• [Source material]:
---------------

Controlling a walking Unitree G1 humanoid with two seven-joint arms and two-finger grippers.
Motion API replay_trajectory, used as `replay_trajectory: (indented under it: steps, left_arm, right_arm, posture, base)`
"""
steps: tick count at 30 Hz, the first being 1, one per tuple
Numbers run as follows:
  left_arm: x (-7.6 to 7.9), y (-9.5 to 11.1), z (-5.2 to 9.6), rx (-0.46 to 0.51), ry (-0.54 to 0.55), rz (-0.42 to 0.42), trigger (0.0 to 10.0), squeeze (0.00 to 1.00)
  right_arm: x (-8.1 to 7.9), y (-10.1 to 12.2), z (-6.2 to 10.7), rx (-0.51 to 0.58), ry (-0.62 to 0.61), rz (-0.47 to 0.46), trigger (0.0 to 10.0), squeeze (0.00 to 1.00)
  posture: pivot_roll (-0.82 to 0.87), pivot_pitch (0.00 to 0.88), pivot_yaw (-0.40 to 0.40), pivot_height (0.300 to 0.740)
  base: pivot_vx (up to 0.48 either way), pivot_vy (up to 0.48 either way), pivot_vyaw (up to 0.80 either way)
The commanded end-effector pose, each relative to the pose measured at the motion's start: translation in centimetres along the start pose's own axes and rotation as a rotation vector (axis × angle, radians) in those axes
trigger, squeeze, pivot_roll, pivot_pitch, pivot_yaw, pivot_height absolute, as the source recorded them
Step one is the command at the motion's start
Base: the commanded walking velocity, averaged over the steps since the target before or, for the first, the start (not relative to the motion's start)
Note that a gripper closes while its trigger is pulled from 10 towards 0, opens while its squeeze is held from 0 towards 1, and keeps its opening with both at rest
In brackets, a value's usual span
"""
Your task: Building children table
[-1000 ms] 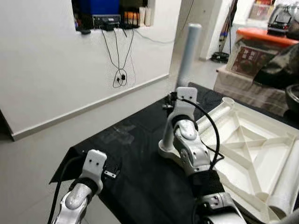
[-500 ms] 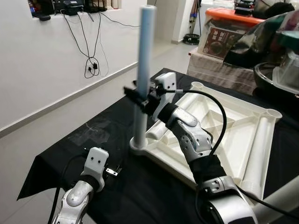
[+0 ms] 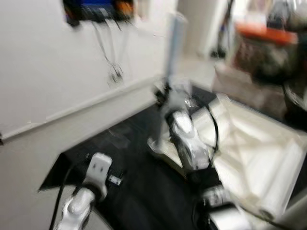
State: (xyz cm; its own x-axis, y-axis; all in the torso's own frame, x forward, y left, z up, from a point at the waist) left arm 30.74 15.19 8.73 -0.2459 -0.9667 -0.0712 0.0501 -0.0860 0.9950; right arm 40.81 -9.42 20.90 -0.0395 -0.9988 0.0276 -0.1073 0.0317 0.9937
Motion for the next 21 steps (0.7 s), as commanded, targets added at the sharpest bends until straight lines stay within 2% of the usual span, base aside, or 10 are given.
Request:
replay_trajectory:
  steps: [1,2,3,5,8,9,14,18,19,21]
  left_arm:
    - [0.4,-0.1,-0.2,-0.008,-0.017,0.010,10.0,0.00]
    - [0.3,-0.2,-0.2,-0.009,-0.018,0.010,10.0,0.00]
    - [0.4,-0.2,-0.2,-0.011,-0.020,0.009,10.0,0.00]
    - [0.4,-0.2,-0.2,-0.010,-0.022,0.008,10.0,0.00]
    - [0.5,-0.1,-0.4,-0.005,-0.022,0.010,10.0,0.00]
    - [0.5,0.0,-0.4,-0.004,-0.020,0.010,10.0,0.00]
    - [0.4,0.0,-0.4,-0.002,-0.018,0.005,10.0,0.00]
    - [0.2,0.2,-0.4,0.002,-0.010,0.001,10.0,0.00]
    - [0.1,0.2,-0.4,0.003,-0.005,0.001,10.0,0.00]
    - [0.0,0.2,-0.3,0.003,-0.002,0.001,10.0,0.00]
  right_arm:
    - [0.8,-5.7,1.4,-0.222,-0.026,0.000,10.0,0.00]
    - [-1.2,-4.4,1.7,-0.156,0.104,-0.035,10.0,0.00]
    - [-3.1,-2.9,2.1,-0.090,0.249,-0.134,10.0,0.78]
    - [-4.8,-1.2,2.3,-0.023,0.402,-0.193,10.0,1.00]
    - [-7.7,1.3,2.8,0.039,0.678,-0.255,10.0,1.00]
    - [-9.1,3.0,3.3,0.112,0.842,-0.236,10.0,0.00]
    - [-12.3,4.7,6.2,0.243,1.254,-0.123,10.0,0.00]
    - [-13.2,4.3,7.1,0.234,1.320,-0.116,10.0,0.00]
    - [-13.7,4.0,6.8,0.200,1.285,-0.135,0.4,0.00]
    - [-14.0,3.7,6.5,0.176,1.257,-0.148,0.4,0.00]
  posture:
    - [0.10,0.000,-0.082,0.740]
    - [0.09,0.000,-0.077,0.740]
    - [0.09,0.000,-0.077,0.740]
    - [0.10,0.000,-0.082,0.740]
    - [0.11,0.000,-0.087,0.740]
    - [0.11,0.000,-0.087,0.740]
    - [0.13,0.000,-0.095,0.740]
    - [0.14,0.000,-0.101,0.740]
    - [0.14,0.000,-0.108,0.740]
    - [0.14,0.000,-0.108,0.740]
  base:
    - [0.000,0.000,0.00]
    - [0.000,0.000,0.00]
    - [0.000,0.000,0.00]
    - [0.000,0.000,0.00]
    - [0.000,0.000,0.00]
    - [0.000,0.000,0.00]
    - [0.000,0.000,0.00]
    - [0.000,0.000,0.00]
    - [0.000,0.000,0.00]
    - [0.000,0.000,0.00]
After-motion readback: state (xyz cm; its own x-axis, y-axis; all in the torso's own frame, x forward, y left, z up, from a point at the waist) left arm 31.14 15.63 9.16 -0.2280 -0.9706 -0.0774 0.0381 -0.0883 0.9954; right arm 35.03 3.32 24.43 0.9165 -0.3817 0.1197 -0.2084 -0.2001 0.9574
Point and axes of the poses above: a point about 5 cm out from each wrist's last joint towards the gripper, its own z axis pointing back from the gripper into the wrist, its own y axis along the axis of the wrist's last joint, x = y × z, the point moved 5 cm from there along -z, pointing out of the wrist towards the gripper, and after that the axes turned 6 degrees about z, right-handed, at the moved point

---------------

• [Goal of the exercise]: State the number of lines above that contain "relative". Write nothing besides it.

• [Response to the exercise]: 2